Write the records out again, exactly.

START Information supplied

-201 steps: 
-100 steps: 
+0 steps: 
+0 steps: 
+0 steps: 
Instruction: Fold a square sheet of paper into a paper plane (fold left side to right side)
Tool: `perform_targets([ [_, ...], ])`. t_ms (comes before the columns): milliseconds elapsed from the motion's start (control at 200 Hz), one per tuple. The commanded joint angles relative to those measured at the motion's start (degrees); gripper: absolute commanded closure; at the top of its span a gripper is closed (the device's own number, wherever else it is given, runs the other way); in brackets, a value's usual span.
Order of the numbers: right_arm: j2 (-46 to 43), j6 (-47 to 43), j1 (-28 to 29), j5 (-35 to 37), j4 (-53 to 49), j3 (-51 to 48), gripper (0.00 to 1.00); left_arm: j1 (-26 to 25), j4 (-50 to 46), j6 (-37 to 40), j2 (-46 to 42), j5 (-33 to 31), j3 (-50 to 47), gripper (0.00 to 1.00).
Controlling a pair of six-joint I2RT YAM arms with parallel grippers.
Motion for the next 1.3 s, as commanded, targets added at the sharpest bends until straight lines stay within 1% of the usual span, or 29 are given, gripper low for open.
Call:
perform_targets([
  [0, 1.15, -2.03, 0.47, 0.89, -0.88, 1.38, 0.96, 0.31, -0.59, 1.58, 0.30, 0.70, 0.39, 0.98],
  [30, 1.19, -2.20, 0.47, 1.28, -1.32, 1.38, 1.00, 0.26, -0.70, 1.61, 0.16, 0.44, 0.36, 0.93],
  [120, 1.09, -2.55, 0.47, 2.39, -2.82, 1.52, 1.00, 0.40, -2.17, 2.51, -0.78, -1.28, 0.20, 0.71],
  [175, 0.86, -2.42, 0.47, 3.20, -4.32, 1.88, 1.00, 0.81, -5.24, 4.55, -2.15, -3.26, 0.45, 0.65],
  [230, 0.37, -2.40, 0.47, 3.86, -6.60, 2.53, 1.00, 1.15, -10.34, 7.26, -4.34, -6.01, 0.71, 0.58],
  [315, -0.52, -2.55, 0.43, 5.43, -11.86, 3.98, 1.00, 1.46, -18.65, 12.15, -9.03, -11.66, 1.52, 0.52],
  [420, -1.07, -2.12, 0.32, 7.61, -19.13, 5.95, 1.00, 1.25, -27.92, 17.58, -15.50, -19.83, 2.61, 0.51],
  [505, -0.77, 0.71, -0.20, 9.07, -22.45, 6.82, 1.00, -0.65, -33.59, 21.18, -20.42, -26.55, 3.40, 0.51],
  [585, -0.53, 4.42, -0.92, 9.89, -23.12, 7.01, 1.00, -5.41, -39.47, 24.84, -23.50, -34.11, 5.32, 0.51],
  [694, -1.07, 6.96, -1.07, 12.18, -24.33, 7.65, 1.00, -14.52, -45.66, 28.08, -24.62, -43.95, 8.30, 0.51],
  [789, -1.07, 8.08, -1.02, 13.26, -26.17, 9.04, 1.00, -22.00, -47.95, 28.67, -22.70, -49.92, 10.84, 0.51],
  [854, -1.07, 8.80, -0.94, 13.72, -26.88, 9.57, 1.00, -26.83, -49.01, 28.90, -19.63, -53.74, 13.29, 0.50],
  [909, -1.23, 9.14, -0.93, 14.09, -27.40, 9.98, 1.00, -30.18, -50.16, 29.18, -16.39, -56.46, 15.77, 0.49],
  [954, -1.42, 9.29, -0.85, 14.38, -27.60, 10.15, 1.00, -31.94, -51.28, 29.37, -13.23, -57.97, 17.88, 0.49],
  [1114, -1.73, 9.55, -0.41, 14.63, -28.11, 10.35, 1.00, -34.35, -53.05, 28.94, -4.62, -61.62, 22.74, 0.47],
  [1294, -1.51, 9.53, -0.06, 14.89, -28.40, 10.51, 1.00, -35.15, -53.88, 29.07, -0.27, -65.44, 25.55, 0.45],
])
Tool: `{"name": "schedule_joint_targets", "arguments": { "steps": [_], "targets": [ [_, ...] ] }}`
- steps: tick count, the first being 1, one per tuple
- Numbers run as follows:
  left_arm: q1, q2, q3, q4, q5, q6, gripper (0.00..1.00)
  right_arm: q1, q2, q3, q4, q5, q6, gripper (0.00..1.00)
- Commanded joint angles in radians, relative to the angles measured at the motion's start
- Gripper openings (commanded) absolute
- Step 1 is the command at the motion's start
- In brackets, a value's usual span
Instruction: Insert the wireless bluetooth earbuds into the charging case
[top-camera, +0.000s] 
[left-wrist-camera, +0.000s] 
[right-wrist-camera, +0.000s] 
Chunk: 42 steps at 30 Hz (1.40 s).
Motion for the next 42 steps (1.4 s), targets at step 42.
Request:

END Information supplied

■ Written response:
-201 steps: 
-100 steps: 
+0 steps: 
+0 steps: 
+0 steps: 
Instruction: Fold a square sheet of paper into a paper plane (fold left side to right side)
Tool: `perform_targets([ [_, ...], ])`. t_ms (comes before the columns): milliseconds elapsed from the motion's start (control at 200 Hz), one per tuple. The commanded joint angles relative to those measured at the motion's start (degrees); gripper: absolute commanded closure; at the top of its span a gripper is closed (the device's own number, wherever else it is given, runs the other way); in brackets, a value's usual span.
Order of the numbers: right_arm: j2 (-46 to 43), j6 (-47 to 43), j1 (-28 to 29), j5 (-35 to 37), j4 (-53 to 49), j3 (-51 to 48), gripper (0.00 to 1.00); left_arm: j1 (-26 to 25), j4 (-50 to 46), j6 (-37 to 40), j2 (-46 to 42), j5 (-33 to 31), j3 (-50 to 47), gripper (0.00 to 1.00).
Controlling a pair of six-joint I2RT YAM arms with parallel grippers.
Motion for the next 1.3 s, as commanded, targets added at the sharpest bends until straight lines stay within 1% of the usual span, or 29 are given, gripper low for open.
Call:
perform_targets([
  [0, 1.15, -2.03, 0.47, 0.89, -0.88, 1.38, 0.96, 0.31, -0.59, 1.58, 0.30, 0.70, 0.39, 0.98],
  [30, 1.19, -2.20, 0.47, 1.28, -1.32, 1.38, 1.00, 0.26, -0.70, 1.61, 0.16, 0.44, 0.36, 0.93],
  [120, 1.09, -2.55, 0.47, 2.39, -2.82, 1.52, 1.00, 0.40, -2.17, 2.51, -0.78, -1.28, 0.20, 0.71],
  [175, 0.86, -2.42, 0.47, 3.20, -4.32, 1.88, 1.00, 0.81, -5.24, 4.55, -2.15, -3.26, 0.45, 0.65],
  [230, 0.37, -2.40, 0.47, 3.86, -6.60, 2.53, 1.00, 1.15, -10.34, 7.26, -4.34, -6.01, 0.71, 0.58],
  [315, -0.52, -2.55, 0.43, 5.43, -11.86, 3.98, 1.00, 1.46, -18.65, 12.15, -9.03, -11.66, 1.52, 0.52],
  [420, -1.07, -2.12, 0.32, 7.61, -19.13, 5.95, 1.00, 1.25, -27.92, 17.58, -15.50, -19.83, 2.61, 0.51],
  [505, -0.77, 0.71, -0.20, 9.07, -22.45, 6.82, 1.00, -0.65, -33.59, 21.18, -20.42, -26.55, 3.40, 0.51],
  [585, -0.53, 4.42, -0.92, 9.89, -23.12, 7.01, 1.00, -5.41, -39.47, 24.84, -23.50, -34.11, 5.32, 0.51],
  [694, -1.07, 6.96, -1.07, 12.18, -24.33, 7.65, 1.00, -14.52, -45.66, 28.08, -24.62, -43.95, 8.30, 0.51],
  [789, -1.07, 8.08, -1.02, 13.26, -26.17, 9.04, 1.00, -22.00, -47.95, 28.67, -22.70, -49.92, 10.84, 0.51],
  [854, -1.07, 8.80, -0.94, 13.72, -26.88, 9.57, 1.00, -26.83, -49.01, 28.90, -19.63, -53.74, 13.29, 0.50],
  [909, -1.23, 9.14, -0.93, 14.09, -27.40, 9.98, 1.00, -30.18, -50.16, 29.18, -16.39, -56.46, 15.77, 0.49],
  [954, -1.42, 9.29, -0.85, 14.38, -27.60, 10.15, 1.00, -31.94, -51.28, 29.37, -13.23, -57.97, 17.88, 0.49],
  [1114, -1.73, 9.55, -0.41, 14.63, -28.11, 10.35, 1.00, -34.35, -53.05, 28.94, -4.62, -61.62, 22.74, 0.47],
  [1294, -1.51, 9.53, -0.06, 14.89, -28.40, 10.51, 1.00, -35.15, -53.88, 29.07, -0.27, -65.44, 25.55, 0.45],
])
Tool: `{"name": "schedule_joint_targets", "arguments": { "steps": [_], "targets": [ [_, ...] ] }}`
- steps: tick count, the first being 1, one per tuple
- Numbers run as follows:
  left_arm: q1, q2, q3, q4, q5, q6, gripper (0.00..1.00)
  right_arm: q1, q2, q3, q4, q5, q6, gripper (0.00..1.00)
- Commanded joint angles in radians, relative to the angles measured at the motion's start
- Gripper openings (commanded) absolute
- Step 1 is the command at the motion's start
- In brackets, a value's usual span
Instruction: Insert the wireless bluetooth earbuds into the charging case
[top-camera, +0.000s] 
[left-wrist-camera, +0.000s] 
[right-wrist-camera, +0.000s] 
Chunk: 42 steps at 30 Hz (1.40 s).
Motion for the next 42 steps (1.4 s), targets at step 42.
Request:

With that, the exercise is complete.